Search the data below, and report every line in which "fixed" occurs.

======== SUPPLIED DATA ========

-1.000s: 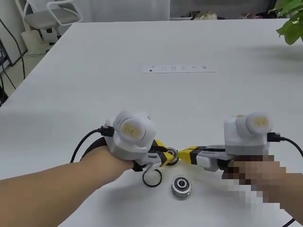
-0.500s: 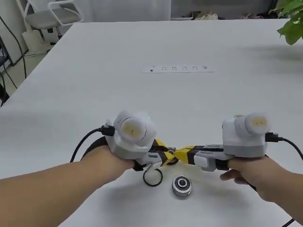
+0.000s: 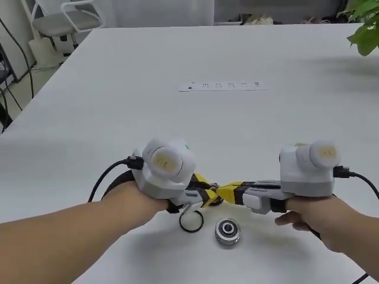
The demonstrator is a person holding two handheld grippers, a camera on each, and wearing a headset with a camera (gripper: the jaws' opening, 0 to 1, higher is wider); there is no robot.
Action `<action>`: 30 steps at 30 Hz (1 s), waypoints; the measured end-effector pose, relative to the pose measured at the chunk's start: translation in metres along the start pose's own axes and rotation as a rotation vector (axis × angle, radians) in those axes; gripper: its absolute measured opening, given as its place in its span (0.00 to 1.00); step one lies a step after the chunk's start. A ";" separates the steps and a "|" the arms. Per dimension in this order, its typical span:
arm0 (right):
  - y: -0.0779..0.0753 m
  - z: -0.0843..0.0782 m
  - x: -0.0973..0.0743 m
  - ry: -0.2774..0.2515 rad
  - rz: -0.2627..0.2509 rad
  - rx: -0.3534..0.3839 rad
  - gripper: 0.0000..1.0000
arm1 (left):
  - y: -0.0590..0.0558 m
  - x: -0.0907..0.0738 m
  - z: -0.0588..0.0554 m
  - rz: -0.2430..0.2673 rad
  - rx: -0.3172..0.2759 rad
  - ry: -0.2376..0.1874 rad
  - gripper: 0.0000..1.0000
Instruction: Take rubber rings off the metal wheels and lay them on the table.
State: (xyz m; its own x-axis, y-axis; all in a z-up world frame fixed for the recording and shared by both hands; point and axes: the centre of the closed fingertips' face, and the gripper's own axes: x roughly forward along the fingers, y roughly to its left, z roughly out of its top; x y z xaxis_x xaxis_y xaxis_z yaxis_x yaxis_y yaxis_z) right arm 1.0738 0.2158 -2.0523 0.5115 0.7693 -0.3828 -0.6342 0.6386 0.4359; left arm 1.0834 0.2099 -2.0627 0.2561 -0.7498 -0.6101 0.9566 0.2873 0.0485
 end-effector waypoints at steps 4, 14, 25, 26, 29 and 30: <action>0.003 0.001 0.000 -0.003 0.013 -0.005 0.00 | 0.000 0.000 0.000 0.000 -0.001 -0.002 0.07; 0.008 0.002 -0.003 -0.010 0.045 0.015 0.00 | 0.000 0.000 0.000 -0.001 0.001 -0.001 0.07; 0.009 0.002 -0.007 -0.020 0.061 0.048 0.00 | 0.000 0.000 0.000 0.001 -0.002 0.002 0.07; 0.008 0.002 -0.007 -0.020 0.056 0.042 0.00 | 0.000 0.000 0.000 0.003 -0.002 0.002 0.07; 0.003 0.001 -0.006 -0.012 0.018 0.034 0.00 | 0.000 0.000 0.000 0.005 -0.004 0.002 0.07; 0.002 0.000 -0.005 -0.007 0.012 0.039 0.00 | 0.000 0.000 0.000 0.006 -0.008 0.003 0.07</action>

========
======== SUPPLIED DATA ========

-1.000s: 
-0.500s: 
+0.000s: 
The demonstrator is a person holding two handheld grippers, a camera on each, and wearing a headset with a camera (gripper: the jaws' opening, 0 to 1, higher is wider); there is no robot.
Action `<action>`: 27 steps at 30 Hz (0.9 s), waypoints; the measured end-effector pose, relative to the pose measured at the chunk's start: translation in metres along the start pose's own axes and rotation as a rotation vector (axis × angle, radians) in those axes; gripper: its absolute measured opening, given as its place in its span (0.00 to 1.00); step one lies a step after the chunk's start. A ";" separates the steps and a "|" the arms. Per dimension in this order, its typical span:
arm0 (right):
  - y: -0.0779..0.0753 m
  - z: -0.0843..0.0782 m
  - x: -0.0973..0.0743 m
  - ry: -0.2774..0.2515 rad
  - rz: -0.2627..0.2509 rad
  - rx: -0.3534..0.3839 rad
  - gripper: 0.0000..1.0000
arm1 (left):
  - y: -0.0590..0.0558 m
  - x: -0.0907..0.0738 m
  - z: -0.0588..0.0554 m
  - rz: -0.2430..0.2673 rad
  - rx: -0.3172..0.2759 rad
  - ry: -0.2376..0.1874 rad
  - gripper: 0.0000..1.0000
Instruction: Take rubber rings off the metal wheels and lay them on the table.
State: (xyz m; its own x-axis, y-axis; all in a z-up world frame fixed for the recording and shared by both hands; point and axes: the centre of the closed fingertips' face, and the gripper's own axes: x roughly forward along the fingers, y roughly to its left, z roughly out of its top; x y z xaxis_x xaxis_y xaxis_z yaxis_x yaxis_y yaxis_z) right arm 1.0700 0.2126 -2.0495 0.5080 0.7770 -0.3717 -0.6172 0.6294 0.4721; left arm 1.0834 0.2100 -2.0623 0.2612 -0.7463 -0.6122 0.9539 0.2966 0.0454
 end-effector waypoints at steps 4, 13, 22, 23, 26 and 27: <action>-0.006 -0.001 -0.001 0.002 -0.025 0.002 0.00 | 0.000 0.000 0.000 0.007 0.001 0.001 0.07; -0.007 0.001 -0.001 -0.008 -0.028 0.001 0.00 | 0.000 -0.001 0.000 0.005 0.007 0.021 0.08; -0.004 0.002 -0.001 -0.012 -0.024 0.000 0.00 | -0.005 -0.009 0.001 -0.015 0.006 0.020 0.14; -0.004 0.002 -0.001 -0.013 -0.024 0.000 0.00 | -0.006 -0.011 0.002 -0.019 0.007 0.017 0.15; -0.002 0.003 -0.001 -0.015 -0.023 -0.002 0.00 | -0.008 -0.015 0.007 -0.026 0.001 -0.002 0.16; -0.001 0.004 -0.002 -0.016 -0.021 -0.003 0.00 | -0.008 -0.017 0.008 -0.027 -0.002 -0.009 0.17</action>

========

### [WRITTEN RESPONSE]
State: (xyz m; its own x-axis, y-axis; all in a z-up world frame fixed for the recording and shared by both hands; point and axes: the centre of the closed fingertips' face, and the gripper's own axes: x roughly forward along the fingers, y roughly to its left, z roughly out of its top; x y z xaxis_x xaxis_y xaxis_z yaxis_x yaxis_y yaxis_z) right arm 1.0738 0.2158 -2.0523 0.5115 0.7693 -0.3828 -0.6342 0.6386 0.4359; left arm 1.0834 0.2099 -2.0627 0.2561 -0.7498 -0.6101 0.9566 0.2873 0.0485
State: (xyz m; its own x-axis, y-axis; all in a z-up world frame fixed for the recording and shared by both hands; point and axes: the centre of the closed fingertips' face, and the gripper's own axes: x roughly forward along the fingers, y roughly to its left, z roughly out of its top; x y z xaxis_x xaxis_y xaxis_z yaxis_x yaxis_y yaxis_z) right arm 1.0700 0.2126 -2.0495 0.5080 0.7770 -0.3717 -0.6172 0.6294 0.4721; left arm 1.0834 0.2100 -2.0623 0.2612 -0.7463 -0.6122 0.9539 0.2966 0.0454

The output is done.